The third-seeded Serb had a first-round bye and the former No. 1 player struggled throughout the match with her serve before closing it out in the third set.
“I was in trouble,” said Jankovic, who was successful on only 55 percent of her first serves. “It wasn’t easy. I was pushed. I had to change something.”
After the players traded service breaks, Jankovic broke the Hungarian’s serve right back for a 4-3 lead and stayed ahead for good.
“It was one of those days when you don’t play well and you don’t really feel your shots, but I found a way to win,” she said. “Those are the days when you have to grind it out and get through it.”

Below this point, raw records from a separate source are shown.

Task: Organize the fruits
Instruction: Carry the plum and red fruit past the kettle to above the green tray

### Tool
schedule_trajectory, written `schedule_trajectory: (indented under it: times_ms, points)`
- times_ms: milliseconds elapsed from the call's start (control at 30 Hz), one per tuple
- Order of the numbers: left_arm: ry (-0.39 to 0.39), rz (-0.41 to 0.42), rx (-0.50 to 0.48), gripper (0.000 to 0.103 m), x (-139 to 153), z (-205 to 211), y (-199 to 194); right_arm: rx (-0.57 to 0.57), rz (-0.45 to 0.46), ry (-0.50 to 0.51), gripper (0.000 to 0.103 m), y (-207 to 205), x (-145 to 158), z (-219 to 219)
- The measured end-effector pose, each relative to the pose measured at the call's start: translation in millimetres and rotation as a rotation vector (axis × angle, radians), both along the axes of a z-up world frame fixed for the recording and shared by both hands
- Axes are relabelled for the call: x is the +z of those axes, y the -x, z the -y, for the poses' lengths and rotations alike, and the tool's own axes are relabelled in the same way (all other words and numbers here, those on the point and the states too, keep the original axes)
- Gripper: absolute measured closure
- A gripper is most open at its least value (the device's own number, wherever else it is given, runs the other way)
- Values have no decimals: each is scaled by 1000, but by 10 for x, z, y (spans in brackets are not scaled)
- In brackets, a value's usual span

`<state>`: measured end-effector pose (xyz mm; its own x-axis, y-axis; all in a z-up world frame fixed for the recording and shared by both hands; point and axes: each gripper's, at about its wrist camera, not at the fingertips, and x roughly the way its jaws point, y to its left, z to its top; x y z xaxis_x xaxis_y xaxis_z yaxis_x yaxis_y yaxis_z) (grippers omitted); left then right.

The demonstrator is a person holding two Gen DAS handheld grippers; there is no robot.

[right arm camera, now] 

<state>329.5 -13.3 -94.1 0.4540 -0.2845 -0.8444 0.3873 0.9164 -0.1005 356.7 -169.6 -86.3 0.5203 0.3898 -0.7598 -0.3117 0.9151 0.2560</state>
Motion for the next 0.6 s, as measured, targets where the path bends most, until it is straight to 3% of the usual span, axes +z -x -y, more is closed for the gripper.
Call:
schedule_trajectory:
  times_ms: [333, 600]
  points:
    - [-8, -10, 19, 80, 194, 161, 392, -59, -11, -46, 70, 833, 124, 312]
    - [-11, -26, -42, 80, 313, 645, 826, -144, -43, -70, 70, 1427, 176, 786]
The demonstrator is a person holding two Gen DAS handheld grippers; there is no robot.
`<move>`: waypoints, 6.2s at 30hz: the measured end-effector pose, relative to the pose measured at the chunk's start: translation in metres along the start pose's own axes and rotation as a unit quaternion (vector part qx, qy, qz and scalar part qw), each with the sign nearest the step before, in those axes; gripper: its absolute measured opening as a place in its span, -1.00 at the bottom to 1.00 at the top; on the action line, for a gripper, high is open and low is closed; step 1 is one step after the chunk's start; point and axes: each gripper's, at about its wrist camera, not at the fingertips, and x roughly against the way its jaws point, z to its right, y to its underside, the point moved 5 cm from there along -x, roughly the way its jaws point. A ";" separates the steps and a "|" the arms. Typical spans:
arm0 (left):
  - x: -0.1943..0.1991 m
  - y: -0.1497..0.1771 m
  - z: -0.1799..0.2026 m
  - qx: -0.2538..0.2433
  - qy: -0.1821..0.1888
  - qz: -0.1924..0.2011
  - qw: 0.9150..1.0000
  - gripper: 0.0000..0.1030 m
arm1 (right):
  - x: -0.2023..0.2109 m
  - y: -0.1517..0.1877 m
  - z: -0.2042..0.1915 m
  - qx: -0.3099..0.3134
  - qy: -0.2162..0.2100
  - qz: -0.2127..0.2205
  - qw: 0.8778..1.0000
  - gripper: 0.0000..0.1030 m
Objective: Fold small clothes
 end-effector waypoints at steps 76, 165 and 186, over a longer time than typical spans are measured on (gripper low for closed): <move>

Jankovic reached the quarterfinals for the first time in six appearances here, where she will meet qualifier Chan Yung-jan of Taiwan.
Urszula Radwanska of Poland cruised to a 6-2, 6-1 win over lucky loser Melanie Oudin, setting up a quarterfinal against No. 2 seed Dominika Cibulkova of Slovakia, who was a 6-2, 6-4 winner against New Zealand’s Marina Erakovic.
Radwanska, the younger sister of world No. 2 ranked Agnieszka Radwanska, served well and took advantage of the American’s subpar serve to control the match.
“I was playing very good, and especially I was serving good,” said Radwanska, who will represent Poland in the Olympics. “Probably that was the key because I was holding my serve.”
Radwanska, who won 88 percent (23 of 26) of her first serves, reached the quarterfinals for the second straight week. She lost last week at Stanford to runner-up CoCo Vandeweghe.
US Olympian Christina McHale held off Misaki Doi of Japan 4-6, 6-4, 6-4 to advance to the quarterfinals against No. 1 seed Marion Bartoli of France. McHale, the No. 5 seed, needed three match points in the last game before she closed out the second-round match when Doi hit a backhand into the net.
McHale faced 19 break points, but Doi only converted three.
“I have to give credit to Misaki because she played really, really well. She made it hard for me,” McHale said.